💡 Pourquoi c'est important
Ce revirement pourrait impacter les projets culturels et économiques liés aux licences de mangas en France, ainsi que la crédibilité des partenariats internationaux annoncés.
🔑 Points clés
- Toei Animation nie avoir donné son accord pour un parc à thème *Dragon Ball* à Cergy-Pontoise
- Le gouvernement français parle désormais d'un parc « sur les mangas » en général, sans préciser les licences obtenues
- L'annonce initiale, faite en grande pompe par Macron et Mohammed ben Salmane, est donc en partie remise en question
📝 Résumé
Un projet de parc à thème inspiré des mangas, annoncé comme une collaboration entre la France et l'Arabie Saoudite fin août, fait face à un sérieux contretemps.

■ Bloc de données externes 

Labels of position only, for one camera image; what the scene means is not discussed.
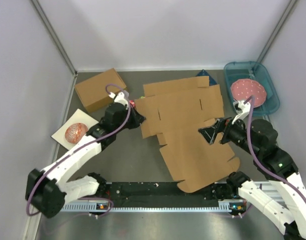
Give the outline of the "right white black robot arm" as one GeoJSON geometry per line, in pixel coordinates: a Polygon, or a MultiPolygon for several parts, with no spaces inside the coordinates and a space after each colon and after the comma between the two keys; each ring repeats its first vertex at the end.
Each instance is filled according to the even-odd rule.
{"type": "Polygon", "coordinates": [[[232,172],[226,180],[226,192],[242,198],[262,212],[286,240],[306,240],[306,188],[292,157],[276,140],[278,132],[264,119],[255,119],[250,126],[242,120],[219,118],[212,126],[198,132],[211,145],[222,134],[220,144],[233,143],[247,153],[254,153],[253,163],[284,201],[279,204],[260,189],[245,173],[232,172]]]}

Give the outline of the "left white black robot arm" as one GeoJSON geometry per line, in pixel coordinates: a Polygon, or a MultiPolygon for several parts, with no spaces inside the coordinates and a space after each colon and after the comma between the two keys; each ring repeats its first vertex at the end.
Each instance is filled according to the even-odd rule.
{"type": "Polygon", "coordinates": [[[119,132],[136,129],[145,119],[132,105],[111,103],[100,121],[90,127],[74,147],[51,165],[42,170],[33,169],[28,174],[25,191],[27,215],[33,216],[30,212],[33,206],[50,219],[72,201],[88,196],[102,198],[107,187],[98,174],[89,173],[74,181],[70,181],[70,177],[113,143],[119,132]]]}

L'entreprise japonaise Toei Animation, qui détient les droits de *Dragon Ball*, a démenti avoir accordé une licence pour un tel parc à Cergy-Pontoise. Le gouvernement français a réagi en évoquant désormais un parc « autour des mangas » plutôt qu'un projet centré sur une seule licence. L'ambiguïté entre les annonces initiales et la réalité juridique crée une confusion sur l'avenir du projet.